I'm off to the land of these folks for what I've been promised is "the social occasion of the summer." If there's something I shouldn't leave Denver without doing, please speak up...
Thursday, July 27, 2006
Wednesday, July 26, 2006
Pitchfork's summer reading list includes the new collection from rock critic Frank Kogan, Real Punks Don't Wear Black:
What sets Kogan apart is his deep, sincere, wildly enthusiastic embrace of (scare-quote alert) "crap." L'Trimm and Teena Marie and Toby Keith and Spoonie Gee and Sophie B. Hawkins get the same obsessive rave-treatment as the Rolling Stones or Bob Dylan or Lifter Puller, whose greatness Kogan documented before just about anyone else. Kogan is also as likely to dote on fan-magazine letters from teenage girls as on actual lyrics and he actively despises what he calls the "PBS path" of indie rock, the canon-building impulse that flattens out tangles and turns consensus into accepted truth. But it's not a pose: If you doubt Kogan loves L'Trimm with all his heart, the spun-out joy in his writing should be enough to dispel any such foolishness.
Posted by escapegrace at 9:54 AM
Thursday, July 20, 2006
Slate examines the mystery around Thomas Pynchon's Amazon page.
Was this a hoax? A jump-the-gun glitch? A hype? In any event, one Amazon customer must have gone through his Web browser's cache and reposted the thing on the customer discussion board, touching off an instant classic of that kind of chatter where M.F.A. meets LSD. The following comments are fairly typical: "I am saying that the blurb is Pynchon parroting Pynchon … viral-marketing or, more hopefully, a Swiftian self-parody and critique of Internet subcultures (a sort of new, updated Tale of a Tub.)" Whee!
Also at Slate: A survey of bloggerdom, a review of Joseph Epstein's exposé of friendship, and a look at how need to vanquished have to, must, and should.

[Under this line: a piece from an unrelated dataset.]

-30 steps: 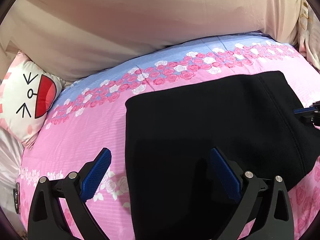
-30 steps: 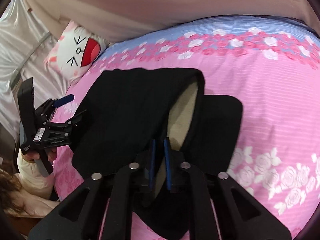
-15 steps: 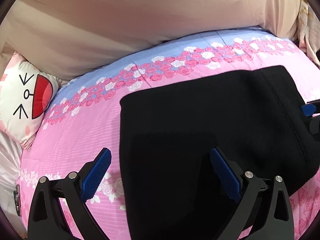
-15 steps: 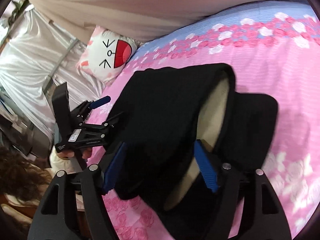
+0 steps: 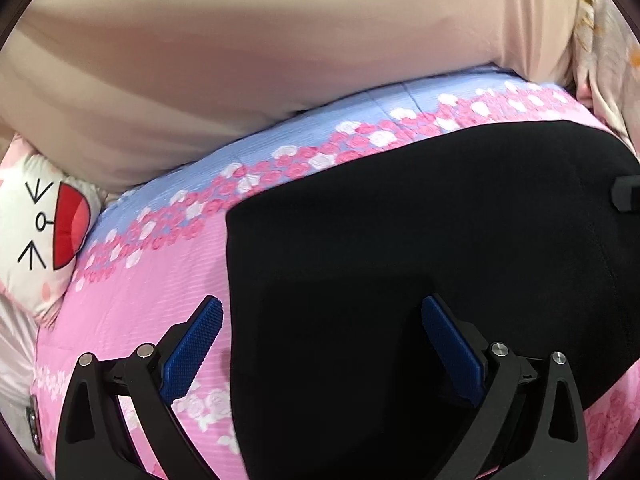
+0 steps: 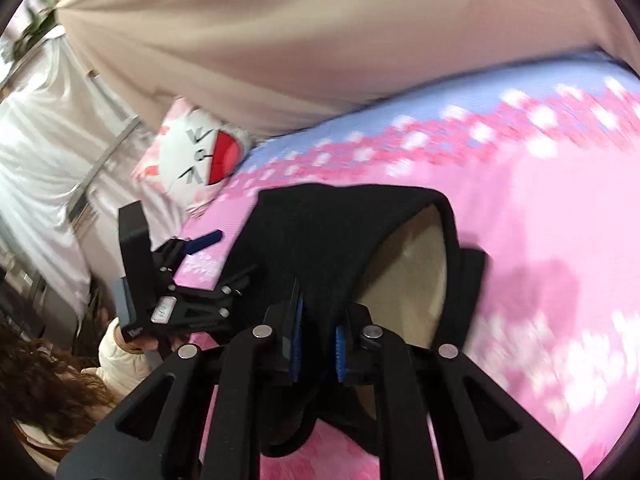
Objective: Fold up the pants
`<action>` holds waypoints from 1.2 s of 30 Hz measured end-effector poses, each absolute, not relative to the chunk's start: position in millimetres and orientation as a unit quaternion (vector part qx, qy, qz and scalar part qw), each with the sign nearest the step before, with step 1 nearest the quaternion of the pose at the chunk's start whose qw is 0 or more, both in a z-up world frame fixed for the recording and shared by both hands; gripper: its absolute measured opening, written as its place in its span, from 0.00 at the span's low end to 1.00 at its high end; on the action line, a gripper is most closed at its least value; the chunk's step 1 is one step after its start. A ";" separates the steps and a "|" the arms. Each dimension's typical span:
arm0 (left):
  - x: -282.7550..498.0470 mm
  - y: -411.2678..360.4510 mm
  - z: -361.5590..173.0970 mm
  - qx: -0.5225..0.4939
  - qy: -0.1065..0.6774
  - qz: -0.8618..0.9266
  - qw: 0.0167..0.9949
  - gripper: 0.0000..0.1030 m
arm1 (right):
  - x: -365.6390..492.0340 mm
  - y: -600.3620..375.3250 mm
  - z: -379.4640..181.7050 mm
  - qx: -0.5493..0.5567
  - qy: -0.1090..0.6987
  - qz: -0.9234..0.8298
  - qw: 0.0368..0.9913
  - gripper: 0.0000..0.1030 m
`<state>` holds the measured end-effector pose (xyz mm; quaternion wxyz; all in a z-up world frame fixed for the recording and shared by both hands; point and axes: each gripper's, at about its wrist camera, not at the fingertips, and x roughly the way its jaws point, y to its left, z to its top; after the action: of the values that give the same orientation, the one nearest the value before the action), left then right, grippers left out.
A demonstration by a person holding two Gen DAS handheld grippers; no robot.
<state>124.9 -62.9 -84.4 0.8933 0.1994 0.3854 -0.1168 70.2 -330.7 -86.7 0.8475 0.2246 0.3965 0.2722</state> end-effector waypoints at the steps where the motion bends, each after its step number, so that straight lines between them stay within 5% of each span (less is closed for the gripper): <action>1: 125.7 -65.5 -90.9 0.199 0.392 -0.122 0.890 0.95 | 69.2 -333.7 -97.5 0.226 0.404 0.259 0.847 0.11; 5: 121.0 -69.5 -106.2 0.208 0.381 -0.112 0.894 0.95 | 69.9 -342.3 -139.1 0.261 0.400 0.237 0.846 0.16; 12: 101.3 -23.0 -68.0 0.203 0.361 -0.068 0.908 0.95 | 46.7 -332.5 -57.2 0.147 0.342 0.133 0.919 0.20; 20: 103.1 0.7 -93.2 0.160 0.394 -0.052 0.904 0.95 | 138.5 -185.8 -71.6 0.116 0.439 0.303 0.838 0.18; 24: 108.8 1.4 -95.9 0.154 0.397 -0.067 0.902 0.95 | 204.5 -207.4 -102.8 0.151 0.471 0.195 0.847 0.14; 29: 110.9 9.0 -94.5 0.140 0.399 -0.083 0.902 0.95 | 154.3 -277.4 -68.7 0.224 0.402 0.171 0.871 0.20; 33: 111.9 6.6 -95.4 0.141 0.397 -0.089 0.903 0.95 | 92.3 -265.8 -92.0 0.124 0.432 0.152 0.880 0.32; 35: 111.8 2.7 -95.1 0.146 0.394 -0.094 0.902 0.95 | 74.7 -297.8 -111.9 0.150 0.423 0.086 0.889 0.03; 36: 111.0 0.8 -94.4 0.148 0.394 -0.093 0.902 0.95 | 62.6 -316.7 -110.5 0.201 0.410 0.067 0.887 0.01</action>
<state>111.0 0.8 -94.4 0.9022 0.1482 0.3943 -0.0930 62.6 -316.7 -110.5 0.8870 0.2013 0.4101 0.0671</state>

Posted by escapegrace at 9:18 AM
Monday, July 17, 2006
I once applied to write a monograph on J.G. Ballard, and while I'm glad I wasn't saddled with that project before I had even completed my dissertation, I still have a soft spot in my heart for him in all his perverse complexity. John Foxx of Ultravox does, too.
From the late 70s to the early 80s, it seemed that most “post-punk” artists were happy to claim Ballard as an influence: Numan, Siouxsie, Ian Curtis, Cabaret Voltaire, yourself… Why did Ballard have resonance for such a particular group of musicians back then?
I think some of this may have been an attraction to the new modes of physical and intellectual violence on offer and to the uncompromising outer edge stance. This attraction naturally alters as the ‘mode of the music’ changes. Many other writers have since begun to colonise what JGB established, and elaborated that grammar to deal with new technological events, but it’s still essentially the same stance.
He was the first radical and relevant novelist of this technological age in Britain. You had Burroughs and Philip K Dick in America but they were connected to the beat movement, using drugs as a lens, reflecting an American landscape. I always enjoyed JGB’s Englishness, living in a middle-class suburb writing about a new landscape we’d only just come to live in – more akin to McLuhan’s academic/romantic take on the unrecognised present.
I think what Ballard maps out so well is that moment of surrender to the terrible. A total, inevitable, final embrace. After Hiroshima we really had no choice. It was impossible to pretend that the world would ever be the same again. We all sleep there every night, now. Ballard blueprinted all that like no one else I’ve ever read.
Posted by escapegrace at 8:30 AM
Friday, July 14, 2006
I'm a longtime fan of John Hodgman, so I can't help but agree with Seth Stevenson that the new Mac ads backfire.
Meanwhile, the PC is played by John Hodgman—contributor to The Daily Show and This American Life, host of an amusing lecture series, and all-around dry-wit extraordinaire. Even as he plays the chump in these Apple spots, his humor and likability are evident. (Look at that hilariously perfect pratfall he pulls off in the spot titled "Viruses.") The ads pose a seemingly obvious question—would you rather be the laid-back young dude or the portly old dweeb?—but I found myself consistently giving the "wrong" answer: I'd much sooner associate myself with Hodgman than with Long.
Now VH1 has come out with a series of parodies that underscore Stevenson's point. (Link via Old Hag from whom, in a nice neat little circle, I won a copy of Hodgman's The Areas of My Expertise.)